На следующий день часовой заболел, и им не пришлось убивать его. Ему было так плохо, что уснул на посту. И они убежали снова, но зимой сложно было куда-нибудь добраться. Ходили только военные поезда. Они сели в один такой поезд, и на ближайшей остановке их арестовал полицейский, посчитавший, что украденная военная форма снята с чужого плеча. Ко времени их возвращения в Катовице часовой умер от плеврита. Его не успели расстрелять за нарушение долга. Всех троих опять отвели к коменданту Киплингеру.
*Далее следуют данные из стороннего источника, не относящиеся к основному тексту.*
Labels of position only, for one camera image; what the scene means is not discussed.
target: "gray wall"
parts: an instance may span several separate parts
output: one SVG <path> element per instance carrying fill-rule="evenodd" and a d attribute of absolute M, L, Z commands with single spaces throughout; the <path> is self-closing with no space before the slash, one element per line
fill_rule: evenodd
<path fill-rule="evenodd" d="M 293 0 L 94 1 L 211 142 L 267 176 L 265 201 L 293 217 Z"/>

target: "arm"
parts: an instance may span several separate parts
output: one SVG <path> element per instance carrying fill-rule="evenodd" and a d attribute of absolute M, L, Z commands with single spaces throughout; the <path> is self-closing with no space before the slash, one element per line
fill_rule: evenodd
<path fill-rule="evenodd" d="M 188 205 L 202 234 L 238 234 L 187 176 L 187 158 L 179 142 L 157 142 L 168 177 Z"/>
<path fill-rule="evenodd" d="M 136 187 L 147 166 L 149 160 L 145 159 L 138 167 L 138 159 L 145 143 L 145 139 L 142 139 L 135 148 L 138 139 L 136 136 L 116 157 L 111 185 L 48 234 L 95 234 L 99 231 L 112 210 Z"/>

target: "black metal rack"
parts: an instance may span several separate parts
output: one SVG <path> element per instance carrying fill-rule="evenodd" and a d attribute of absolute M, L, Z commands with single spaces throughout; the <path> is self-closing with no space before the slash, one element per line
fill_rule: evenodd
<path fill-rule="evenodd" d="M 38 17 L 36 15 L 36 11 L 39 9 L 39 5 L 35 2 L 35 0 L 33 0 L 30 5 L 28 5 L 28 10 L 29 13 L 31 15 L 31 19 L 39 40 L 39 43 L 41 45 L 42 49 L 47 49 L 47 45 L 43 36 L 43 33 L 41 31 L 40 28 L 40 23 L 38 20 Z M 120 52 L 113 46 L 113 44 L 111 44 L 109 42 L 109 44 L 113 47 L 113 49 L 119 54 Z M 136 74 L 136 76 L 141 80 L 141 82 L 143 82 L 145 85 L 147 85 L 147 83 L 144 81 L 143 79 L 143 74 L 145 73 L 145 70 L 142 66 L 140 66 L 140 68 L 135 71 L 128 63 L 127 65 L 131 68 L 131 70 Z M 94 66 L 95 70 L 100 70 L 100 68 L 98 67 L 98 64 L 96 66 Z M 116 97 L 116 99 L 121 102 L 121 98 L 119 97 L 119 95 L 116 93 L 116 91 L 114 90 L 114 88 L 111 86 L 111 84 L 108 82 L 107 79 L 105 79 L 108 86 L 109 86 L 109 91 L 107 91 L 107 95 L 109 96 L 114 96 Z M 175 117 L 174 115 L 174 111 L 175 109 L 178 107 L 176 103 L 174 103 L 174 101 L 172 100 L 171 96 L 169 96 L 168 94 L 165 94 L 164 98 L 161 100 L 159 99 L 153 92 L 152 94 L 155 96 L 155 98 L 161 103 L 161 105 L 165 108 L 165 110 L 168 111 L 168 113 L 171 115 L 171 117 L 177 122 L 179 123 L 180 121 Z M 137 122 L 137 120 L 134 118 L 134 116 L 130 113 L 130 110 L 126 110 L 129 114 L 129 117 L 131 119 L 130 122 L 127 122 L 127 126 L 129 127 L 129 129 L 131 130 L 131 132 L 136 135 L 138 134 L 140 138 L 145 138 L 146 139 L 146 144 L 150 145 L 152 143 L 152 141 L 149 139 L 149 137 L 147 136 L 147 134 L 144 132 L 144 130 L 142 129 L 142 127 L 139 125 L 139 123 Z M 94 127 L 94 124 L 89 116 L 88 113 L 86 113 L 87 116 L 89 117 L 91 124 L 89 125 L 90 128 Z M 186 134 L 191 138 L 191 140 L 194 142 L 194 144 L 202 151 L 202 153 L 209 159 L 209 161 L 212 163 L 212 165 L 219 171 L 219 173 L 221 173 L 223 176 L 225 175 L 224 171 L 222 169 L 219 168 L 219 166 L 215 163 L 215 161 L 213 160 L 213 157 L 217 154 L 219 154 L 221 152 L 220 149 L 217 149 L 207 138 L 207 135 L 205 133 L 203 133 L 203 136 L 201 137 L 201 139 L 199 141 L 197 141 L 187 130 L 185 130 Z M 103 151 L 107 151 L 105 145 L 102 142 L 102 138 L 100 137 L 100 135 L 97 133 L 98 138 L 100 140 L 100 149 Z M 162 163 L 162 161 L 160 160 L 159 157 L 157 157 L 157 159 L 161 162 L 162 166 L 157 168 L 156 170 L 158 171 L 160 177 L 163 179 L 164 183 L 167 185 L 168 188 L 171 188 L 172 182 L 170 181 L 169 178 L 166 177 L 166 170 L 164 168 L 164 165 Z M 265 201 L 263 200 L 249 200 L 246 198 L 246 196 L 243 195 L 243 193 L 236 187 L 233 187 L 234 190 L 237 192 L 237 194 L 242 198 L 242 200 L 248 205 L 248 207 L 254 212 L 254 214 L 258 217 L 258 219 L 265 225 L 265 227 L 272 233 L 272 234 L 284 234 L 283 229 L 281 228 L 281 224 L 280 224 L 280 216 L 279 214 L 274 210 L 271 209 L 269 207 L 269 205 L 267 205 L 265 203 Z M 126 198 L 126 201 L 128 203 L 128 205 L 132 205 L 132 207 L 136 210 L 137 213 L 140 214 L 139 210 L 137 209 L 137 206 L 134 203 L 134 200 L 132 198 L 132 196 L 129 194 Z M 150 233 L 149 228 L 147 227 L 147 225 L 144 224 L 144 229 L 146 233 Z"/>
– Капитан Белов, как видите, я совсем не строго управляю лагерем. Мне наплевать, что вы делаете. Хотите работать, я даю вам работу. Хотите больше еды, я даю вам, если она есть. Я позволяю вам перемещаться по всему лагерю, я не слежу за вами, пока вы остаетесь в границах лагеря. Полагаю, это справедливо. Очевидно, вы другого мнения, и под вашим началом эти два дурака идут за вами, как бараны. Ну, с меня довольно, перевожу вас отсюда. В прошлый раз я сказал: «Попробуйте еще раз – и вас здесь не будет». А вы мне не поверили. Мне не нужны лишние проблемы. Знаете, что нас расстреливают, если мы теряем вверенных нам военнопленных?
– Куда нас отправят?
– В место, откуда невозможно убежать, – с удовлетворением произнес Киплингер. – В замок Кольдиц.
Глава 28
Нью-Йорк, январь 1945 года
В первый день Нового года Татьяна переправилась с Энтони через залив, чтобы прогуляться по городу, встретиться с Викки в Центральном парке и покататься на коньках. Они доехали на автобусе до угла Пятьдесят девятой улицы и Шестой авеню. Татьяна отправила Энтони с Викки в парк, объяснив, что ей нужно ненадолго отлучиться.
Она подошла к телефонной будке у отеля «Плаза». Несколько мгновений она нащупывала у себя в кармане десятицентовики. Достав монеты, она пересчитала их, хотя и так знала, сколько их. Наконец она набрала номер.
– С Новым годом, Сэм, – проговорила она в телефон. – Неподходящее время?
– С Новым годом, Татьяна. Все нормально, я доделывал в офисе срочную работу. – (Она ждала затаив дыхание.) – У меня для вас ничего нет.
– Ничего?
– Да.
– С вами не связывались?..
– Нет.
– И на мой счет тоже?
– Нет. Вероятно, они заняты другими вещами, вроде того как лучше поделить Европу.